WHAT IS BEING ASKED: When the line containing "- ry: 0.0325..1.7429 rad" is found in the data below, copy it and each line after it through the line containing "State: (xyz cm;", exactly and with no others.

** RAW DATA follows **

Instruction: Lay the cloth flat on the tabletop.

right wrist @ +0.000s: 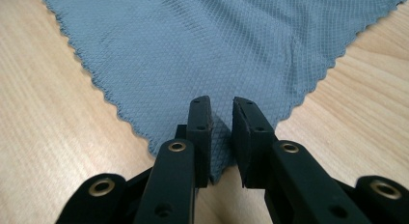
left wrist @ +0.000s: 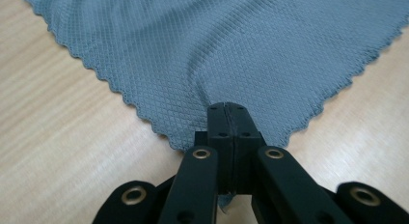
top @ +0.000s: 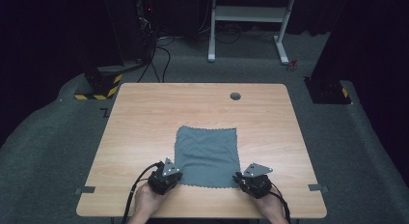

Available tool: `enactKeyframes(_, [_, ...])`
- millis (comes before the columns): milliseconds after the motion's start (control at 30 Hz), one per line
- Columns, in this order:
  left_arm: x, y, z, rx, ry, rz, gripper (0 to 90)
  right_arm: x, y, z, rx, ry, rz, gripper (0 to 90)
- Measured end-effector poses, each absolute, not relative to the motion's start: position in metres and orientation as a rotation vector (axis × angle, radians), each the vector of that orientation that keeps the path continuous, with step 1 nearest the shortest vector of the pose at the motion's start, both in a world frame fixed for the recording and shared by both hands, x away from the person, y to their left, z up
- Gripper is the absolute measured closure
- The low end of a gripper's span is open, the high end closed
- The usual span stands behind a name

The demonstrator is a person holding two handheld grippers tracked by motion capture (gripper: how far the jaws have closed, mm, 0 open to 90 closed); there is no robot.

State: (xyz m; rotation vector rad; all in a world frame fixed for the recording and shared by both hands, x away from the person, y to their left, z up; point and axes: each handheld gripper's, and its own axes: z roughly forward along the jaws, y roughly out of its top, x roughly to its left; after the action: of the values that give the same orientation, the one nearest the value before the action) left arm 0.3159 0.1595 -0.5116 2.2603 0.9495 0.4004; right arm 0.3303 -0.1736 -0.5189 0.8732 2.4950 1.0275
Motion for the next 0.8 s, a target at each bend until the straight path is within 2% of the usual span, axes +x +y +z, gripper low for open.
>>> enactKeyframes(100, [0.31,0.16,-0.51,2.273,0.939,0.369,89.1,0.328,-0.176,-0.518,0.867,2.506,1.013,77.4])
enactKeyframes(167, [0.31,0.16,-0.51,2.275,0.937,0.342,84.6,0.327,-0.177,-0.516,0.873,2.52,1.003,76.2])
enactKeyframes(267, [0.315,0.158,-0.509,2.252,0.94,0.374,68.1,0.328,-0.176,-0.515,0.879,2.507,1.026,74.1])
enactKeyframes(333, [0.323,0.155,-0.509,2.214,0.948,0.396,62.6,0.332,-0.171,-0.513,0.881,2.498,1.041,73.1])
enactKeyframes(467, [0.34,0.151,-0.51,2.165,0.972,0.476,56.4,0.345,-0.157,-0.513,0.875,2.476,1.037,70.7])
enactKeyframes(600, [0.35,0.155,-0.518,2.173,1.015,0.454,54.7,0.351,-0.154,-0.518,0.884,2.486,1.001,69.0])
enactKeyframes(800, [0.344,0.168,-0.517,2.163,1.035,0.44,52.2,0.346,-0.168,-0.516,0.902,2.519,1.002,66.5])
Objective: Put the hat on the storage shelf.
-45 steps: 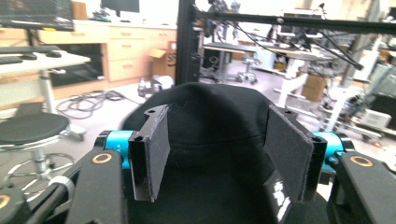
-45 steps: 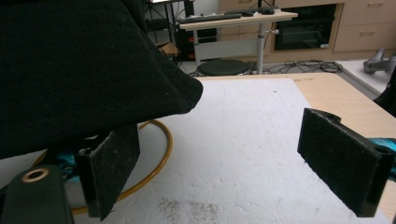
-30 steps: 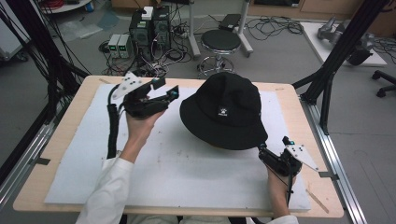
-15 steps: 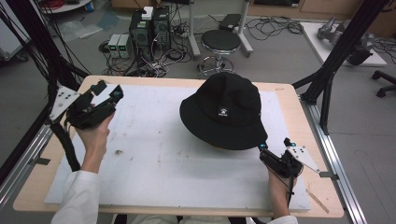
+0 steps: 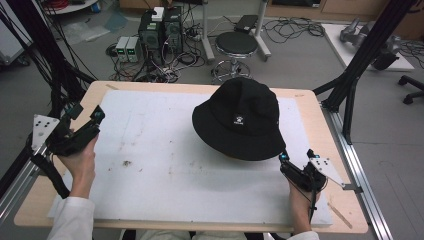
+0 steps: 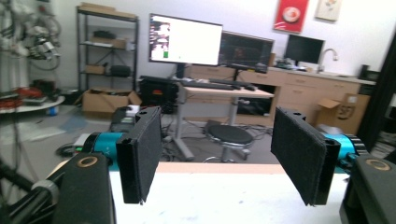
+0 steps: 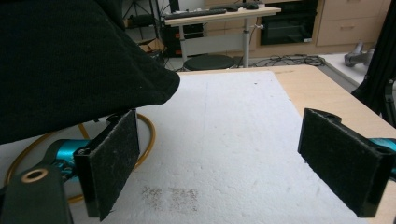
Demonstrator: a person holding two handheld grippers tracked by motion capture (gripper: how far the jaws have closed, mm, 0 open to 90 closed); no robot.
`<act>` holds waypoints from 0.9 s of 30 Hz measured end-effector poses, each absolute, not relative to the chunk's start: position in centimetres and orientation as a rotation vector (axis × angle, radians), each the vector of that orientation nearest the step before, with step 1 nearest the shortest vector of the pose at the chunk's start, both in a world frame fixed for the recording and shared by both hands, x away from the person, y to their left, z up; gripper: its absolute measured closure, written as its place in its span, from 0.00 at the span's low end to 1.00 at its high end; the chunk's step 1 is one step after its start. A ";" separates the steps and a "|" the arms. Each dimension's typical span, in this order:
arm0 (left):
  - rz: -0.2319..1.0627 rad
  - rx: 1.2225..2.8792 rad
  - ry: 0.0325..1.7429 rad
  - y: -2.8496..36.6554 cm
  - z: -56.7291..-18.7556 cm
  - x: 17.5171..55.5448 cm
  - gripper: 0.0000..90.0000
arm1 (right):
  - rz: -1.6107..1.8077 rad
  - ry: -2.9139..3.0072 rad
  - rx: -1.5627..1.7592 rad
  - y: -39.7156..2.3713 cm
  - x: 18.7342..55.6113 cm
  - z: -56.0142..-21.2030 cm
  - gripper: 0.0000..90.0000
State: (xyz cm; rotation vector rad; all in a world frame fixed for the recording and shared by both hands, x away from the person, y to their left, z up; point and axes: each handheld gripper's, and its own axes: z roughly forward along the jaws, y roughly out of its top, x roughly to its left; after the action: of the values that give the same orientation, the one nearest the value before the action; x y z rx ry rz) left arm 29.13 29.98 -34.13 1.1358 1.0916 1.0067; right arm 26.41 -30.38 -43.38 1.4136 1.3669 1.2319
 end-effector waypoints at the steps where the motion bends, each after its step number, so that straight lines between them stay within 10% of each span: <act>1: 1.021 1.132 1.106 30.4 -34.6 28.9 0.36 | 1.228 1.359 1.413 -30.4 26.4 -43.4 0.14; 27: 1.080 1.130 1.190 33.0 -40.0 27.3 0.33 | 1.254 1.348 1.415 -30.4 26.3 -43.4 0.14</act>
State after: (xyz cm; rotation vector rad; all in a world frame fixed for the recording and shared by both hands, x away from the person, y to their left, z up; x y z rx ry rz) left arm 27.29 33.01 -39.97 1.1296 1.1901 1.0798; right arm 26.33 -30.35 -43.41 1.4145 1.3478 1.2538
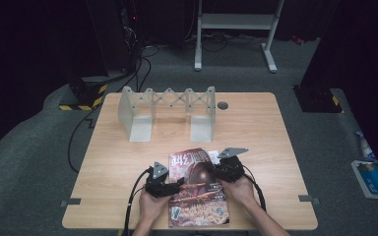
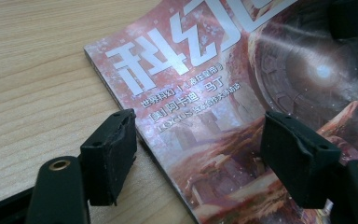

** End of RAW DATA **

REPLY:
  - ry: 0.0325..1.7429 rad
  - y: -2.8496..36.6554 cm
  - z: -56.7291..-18.7556 cm
  - x: 17.5171..55.5448 cm
  - gripper: 0.0000..90.0000
arm1 (right):
  - rz: -1.6107..1.8077 rad
  - ry: -2.9139..3.0072 rad
  - rx: -1.5627..1.7592 rad
  - y: -39.7156..2.3713 cm
  - x: 18.7342..55.6113 cm
  - z: -56.0142..-21.2030 cm
  - gripper: 0.0000..90.0000
State: (xyz cm; rotation vector rad; all in a world frame fixed for the recording and shared by both hands, x away from the person, y to their left, z up; point and axes: each handheld gripper's, and its own axes: z roughly forward along the jaws, y roughly out of its top, x roughly to its left; after the action: of the values that give the same orientation, the one nearest the value before the action; x y z rx ry rz) left arm 29.13 29.98 -34.13 1.1358 1.0916 1.0067; right arm 26.41 -30.38 -43.38 1.4136 1.3669 1.2319

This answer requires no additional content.